TASK REQUIREMENTS.
After finding the line containing "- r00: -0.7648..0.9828" below, please output that line and each following one through the line containing "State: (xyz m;", exactly as written.
++++++++++++++++++++
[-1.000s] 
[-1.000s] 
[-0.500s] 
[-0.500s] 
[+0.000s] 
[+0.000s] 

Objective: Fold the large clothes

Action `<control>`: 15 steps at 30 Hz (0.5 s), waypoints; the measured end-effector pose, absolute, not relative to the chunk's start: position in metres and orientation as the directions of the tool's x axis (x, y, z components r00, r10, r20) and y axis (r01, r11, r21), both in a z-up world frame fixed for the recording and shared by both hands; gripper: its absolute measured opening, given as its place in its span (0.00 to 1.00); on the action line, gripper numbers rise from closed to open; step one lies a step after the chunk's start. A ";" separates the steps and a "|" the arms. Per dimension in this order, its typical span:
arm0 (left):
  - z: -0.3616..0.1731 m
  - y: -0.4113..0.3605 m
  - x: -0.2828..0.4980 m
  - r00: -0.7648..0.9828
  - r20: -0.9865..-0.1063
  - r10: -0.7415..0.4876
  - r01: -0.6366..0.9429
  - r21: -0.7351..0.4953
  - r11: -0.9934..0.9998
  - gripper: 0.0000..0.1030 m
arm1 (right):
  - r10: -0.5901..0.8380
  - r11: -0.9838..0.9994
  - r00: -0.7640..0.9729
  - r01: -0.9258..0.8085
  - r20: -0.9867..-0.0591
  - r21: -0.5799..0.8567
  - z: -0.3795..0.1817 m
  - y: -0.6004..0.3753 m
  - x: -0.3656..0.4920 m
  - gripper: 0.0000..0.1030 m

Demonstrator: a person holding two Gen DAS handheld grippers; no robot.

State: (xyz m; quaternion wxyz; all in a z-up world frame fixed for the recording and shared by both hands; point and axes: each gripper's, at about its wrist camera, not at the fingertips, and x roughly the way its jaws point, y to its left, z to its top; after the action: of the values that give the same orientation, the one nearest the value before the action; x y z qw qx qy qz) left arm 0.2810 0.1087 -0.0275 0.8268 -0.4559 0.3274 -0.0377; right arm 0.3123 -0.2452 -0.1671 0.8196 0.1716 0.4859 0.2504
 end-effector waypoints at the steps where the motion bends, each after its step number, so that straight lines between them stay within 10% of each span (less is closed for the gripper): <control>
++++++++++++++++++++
TASK SOLUTION.
  - r00: -0.7648..0.9828
  - r20: -0.9865..-0.1063
  - r10: -0.7415..0.4876
  - r01: -0.6366..0.9429
  - r21: -0.7351..0.4953
  - r11: -0.9934..0.9998
  - gripper: 0.0000..0.1030 m
arm1 (right):
  - r10: -0.5901..0.8380
  - r11: -0.9838..0.9994
  - r00: -0.7640..0.9729
  - r01: -0.9258..0.8085
  - r20: -0.9867..-0.0591
  - r21: -0.5799..0.8567
  - z: -0.3795..0.1817 m
  - y: -0.6004..0.3753 m
  - x: -0.3656..0.4920 m
  - gripper: 0.0000..0.1030 m

Demonstrator: a person holding two Gen DAS handheld grippers; no robot.

State: (xyz m; quaternion wxyz; all in a z-up world frame fixed for the recording and shared by both hands; point and axes: each gripper's, at about its wrist camera, not at the fingertips, and x roughly the way its jaws point, y to its left, z to its top; after the action: of the values that give the same orientation, the one nearest the value before the action; x y z qw qx qy qz) left arm 0.2810 0.1087 -0.0275 0.8268 -0.4559 0.3274 -0.0377; right arm 0.3123 -0.2452 -0.1671 0.8196 0.1716 0.4859 0.2504

No additional output is expected.